● Try it:
For the listing that follows, give again exactly the lines from the one with "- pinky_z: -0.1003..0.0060" to the one with "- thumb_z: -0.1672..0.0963", including both.

● Material for the task:

== Segment start ==

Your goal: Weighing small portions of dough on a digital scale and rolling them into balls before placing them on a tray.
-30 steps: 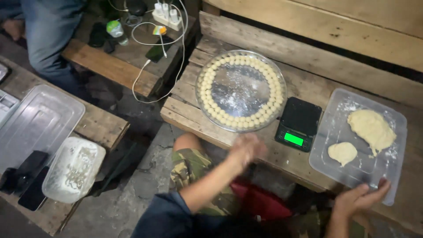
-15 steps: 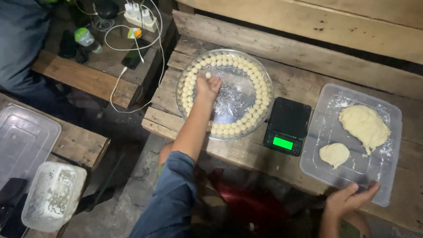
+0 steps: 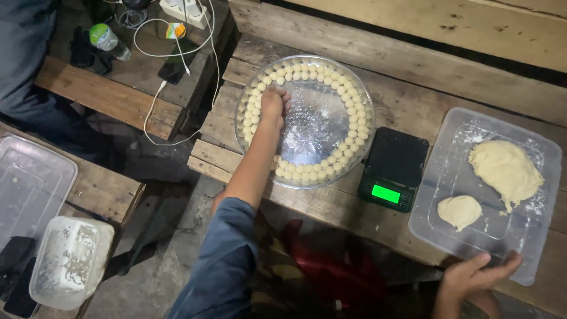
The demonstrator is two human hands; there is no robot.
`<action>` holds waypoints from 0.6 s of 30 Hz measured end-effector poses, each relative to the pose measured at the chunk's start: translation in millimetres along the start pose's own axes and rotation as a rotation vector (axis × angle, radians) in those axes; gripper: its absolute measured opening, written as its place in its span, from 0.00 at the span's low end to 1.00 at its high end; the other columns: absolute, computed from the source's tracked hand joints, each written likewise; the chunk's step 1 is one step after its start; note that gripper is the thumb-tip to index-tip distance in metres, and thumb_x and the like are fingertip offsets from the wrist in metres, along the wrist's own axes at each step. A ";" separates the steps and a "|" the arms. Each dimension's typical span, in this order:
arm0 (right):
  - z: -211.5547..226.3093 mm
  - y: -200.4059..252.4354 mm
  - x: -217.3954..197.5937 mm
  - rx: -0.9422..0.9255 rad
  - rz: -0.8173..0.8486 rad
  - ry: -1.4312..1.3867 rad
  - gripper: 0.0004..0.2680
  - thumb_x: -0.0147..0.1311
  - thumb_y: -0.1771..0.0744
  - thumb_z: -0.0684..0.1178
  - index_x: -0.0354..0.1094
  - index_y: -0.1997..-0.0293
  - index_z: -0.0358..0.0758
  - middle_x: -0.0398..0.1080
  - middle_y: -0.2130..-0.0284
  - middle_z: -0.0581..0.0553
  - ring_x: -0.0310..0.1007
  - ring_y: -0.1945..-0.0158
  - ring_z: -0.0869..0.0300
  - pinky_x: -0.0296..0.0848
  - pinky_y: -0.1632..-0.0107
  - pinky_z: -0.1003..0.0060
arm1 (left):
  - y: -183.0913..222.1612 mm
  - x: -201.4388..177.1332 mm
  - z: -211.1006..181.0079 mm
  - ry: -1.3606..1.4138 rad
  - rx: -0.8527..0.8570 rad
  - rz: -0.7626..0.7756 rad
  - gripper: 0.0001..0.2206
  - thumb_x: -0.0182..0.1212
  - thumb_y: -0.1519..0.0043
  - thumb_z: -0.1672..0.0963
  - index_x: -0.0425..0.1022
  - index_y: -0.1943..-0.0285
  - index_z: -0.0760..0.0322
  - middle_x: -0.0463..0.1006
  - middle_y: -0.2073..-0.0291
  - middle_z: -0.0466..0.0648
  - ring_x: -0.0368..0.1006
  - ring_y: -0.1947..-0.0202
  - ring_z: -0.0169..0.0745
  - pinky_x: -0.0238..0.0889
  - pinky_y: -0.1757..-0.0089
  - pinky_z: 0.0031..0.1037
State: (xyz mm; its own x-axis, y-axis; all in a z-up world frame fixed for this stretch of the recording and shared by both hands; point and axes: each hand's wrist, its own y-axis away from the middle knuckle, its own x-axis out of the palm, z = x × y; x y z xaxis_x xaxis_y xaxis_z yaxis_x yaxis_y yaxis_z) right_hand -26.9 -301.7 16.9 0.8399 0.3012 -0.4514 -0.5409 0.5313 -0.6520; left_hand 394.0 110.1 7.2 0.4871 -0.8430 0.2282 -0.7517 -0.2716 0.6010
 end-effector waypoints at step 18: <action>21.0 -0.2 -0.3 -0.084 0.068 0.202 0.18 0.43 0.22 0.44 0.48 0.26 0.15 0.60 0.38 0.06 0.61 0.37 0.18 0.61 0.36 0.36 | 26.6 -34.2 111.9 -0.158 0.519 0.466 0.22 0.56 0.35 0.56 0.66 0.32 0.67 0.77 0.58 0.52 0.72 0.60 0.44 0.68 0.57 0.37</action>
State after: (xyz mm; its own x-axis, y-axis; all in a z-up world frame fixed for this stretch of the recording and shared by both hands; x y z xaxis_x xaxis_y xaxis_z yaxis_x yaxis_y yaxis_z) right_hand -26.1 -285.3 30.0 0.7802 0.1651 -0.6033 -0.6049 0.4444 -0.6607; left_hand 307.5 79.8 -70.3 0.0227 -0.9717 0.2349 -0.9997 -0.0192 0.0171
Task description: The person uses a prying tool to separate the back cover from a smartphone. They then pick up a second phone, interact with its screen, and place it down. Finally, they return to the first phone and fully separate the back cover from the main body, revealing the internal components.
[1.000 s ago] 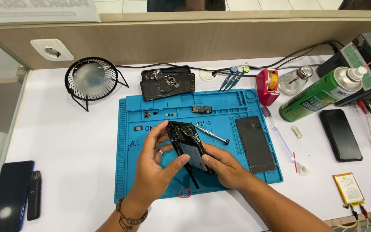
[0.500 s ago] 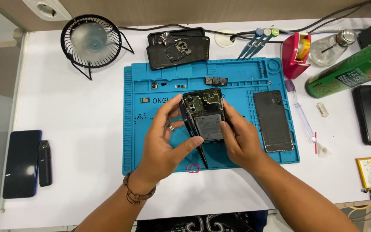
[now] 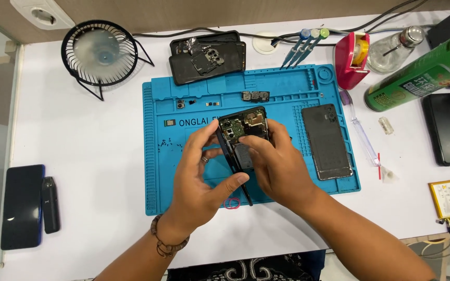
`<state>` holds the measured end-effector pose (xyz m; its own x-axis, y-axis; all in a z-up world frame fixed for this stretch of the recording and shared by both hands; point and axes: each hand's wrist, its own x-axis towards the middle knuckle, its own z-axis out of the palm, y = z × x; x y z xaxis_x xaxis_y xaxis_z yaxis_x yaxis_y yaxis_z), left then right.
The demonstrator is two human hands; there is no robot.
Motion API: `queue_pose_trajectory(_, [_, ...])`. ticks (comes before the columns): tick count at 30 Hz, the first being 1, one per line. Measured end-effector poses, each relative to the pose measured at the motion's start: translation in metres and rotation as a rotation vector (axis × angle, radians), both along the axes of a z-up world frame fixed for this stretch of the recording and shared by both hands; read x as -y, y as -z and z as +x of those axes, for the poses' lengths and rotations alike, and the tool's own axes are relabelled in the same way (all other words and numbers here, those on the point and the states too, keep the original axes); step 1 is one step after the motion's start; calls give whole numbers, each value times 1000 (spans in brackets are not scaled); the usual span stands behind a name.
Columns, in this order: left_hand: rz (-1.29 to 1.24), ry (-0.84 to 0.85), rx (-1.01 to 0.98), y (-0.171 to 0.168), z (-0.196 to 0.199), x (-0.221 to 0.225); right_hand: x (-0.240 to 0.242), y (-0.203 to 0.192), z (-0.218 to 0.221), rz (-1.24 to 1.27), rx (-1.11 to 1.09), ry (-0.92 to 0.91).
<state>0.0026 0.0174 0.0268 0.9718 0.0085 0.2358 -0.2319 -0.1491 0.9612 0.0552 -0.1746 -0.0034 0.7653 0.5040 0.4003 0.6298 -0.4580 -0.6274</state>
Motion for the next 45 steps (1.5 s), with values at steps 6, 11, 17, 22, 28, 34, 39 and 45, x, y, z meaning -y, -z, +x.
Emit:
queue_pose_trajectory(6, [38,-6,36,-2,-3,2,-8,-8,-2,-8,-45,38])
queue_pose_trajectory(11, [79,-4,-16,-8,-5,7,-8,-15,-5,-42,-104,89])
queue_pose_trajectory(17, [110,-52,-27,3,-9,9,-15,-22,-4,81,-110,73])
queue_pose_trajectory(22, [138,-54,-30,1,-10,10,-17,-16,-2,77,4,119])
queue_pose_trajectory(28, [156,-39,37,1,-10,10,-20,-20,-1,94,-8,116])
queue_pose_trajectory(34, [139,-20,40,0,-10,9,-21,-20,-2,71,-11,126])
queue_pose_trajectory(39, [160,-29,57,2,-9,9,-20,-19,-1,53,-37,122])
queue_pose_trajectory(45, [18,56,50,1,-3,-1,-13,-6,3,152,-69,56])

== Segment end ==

● Task result:
  - pinky_z: -0.1003..0.0060
arm1 (left):
  - y: -183.0913..222.1612 mm
  - x: -201.4388..177.1332 mm
  - z: -211.1006..181.0079 mm
  - ry: -1.3606..1.4138 rad
  - rx: -0.8527..0.8570 rad
  - rz: -0.7626..0.7756 rad
  - gripper: 0.0001..0.2206
  - thumb_x: -0.0182..0.1212
  - thumb_y: -0.1519..0.0043
  - thumb_z: -0.1672..0.0963

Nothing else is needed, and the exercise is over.